Global imbalances and the financial crisis: Link or no link? by Claudio Borio and Piti Disyatat, Working Papers No 346, May 2011.

  • “Global current account imbalances have been at the forefront of policy debates over the past few years. Many observers have recently singled them out as a key factor contributing to the global financial crisis. Current account surpluses in several emerging market economies are said to have helped fuel the credit booms and risk-taking in the major advanced deficit countries at the core of the crisis, by putting significant downward pressure on world interest rates and/or by simply financing the booms in those countries (the “excess saving” view). We argue that this perspective on global imbalances bears reconsideration. We highlight two conceptual problems: (i) drawing inferences about a country’s cross-border financing activity based on observations of net capital flows; and (ii) explaining market interest rates through the saving-investment framework.

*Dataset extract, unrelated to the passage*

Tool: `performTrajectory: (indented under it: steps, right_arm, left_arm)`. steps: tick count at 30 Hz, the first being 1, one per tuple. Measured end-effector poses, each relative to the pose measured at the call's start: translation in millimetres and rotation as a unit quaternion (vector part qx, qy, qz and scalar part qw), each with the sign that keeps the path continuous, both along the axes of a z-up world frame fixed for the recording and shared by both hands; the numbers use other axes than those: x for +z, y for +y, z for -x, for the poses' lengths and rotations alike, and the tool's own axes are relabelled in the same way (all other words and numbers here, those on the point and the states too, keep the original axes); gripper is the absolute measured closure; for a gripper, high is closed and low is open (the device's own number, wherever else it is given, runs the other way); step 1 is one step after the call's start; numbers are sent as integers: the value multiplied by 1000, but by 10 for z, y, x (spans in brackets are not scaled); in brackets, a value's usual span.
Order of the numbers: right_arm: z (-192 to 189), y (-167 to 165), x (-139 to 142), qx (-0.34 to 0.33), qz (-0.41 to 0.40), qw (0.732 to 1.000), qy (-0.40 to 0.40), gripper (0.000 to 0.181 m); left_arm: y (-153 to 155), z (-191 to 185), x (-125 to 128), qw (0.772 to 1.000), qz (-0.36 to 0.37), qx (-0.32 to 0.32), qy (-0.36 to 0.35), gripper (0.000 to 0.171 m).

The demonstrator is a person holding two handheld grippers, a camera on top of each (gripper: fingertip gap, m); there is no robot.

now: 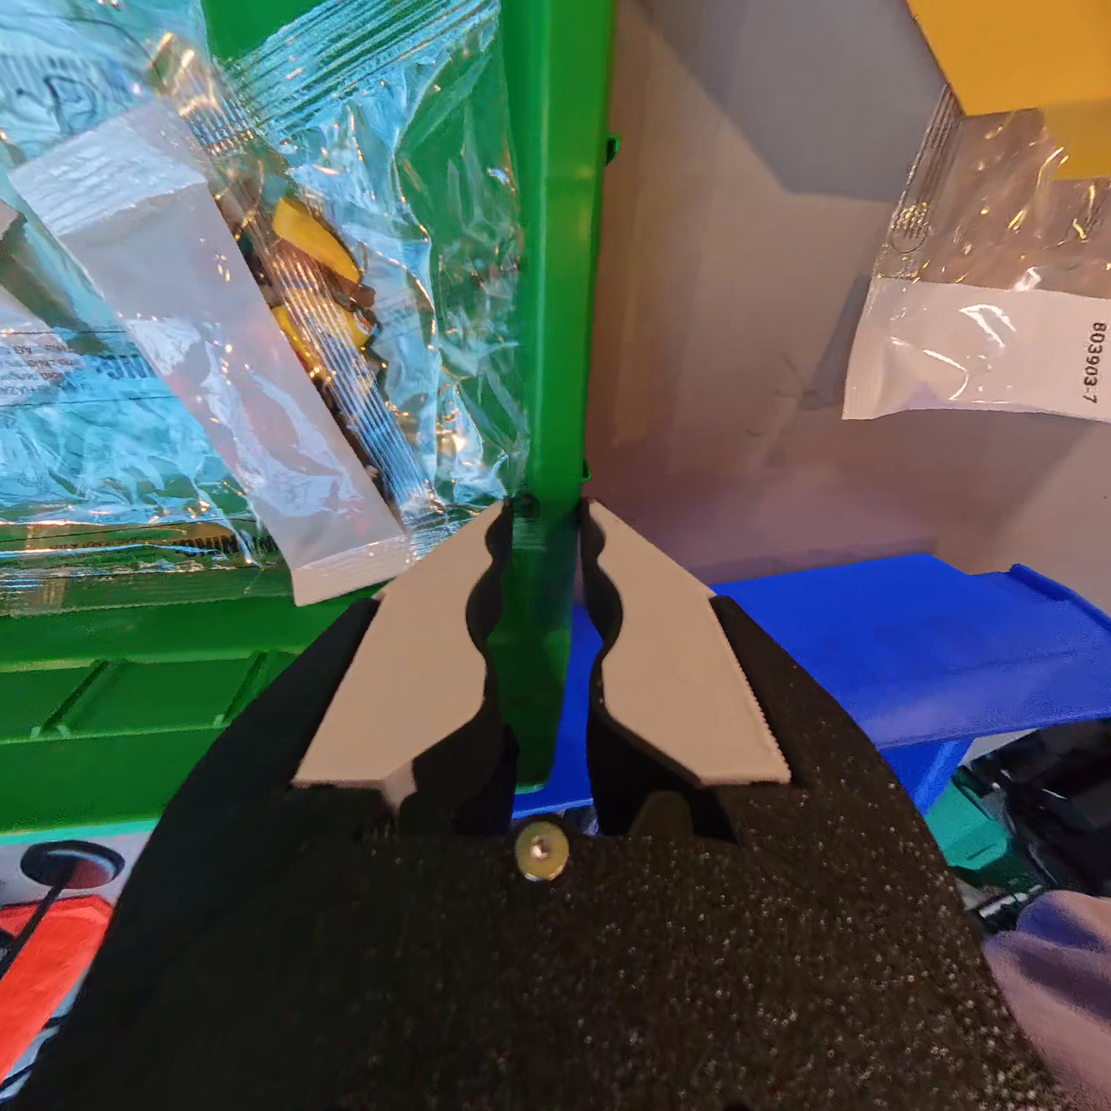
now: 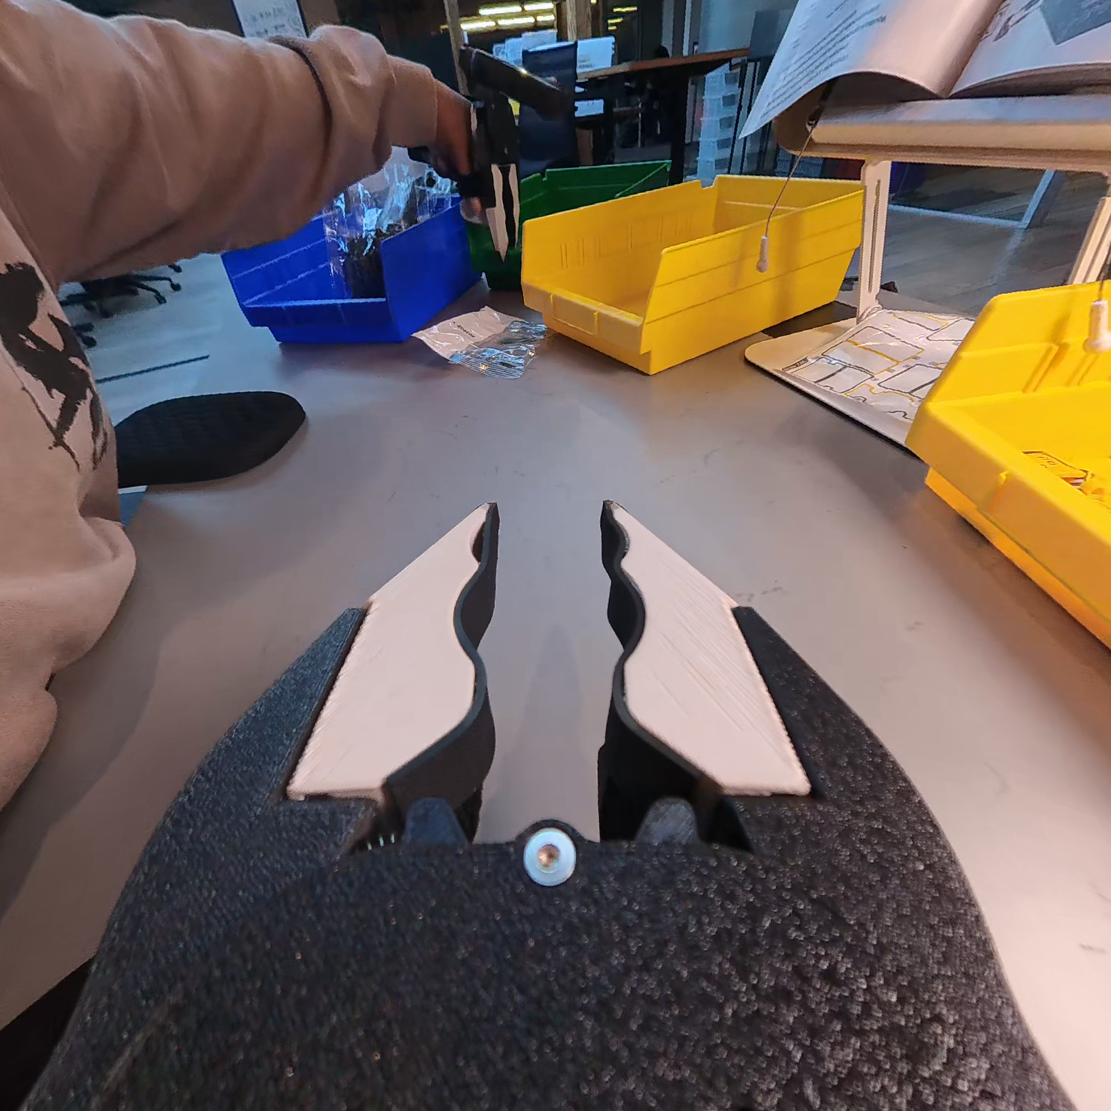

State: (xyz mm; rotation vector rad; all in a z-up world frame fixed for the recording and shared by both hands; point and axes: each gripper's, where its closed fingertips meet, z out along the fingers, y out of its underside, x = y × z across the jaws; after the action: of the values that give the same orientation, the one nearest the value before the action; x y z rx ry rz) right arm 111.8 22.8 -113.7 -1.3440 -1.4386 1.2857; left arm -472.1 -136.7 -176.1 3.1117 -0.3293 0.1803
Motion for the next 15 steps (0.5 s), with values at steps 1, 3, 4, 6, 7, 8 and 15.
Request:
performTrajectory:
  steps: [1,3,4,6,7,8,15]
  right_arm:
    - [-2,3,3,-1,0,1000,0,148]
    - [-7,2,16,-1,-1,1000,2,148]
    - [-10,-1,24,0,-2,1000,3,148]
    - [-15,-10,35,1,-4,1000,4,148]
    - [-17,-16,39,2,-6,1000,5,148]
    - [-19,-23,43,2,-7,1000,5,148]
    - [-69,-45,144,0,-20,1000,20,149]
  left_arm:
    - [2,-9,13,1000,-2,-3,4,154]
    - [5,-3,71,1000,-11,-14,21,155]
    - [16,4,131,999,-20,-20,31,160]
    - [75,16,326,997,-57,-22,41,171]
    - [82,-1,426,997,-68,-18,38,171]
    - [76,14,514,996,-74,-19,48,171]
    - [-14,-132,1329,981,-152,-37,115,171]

We trace the shortcomings of this perspective to a failure to consider the distinguishing characteristics of a monetary economy. We conjecture that the main contributing factor to the financial crisis was not “excess saving” but the “excess elasticity” of the international monetary and financial system: the monetary and financial regimes in place failed to restrain the build-up of unsustainable credit and asset price booms (“financial imbalances”). Credit creation, a defining feature of a monetary economy, plays a key role in this story.”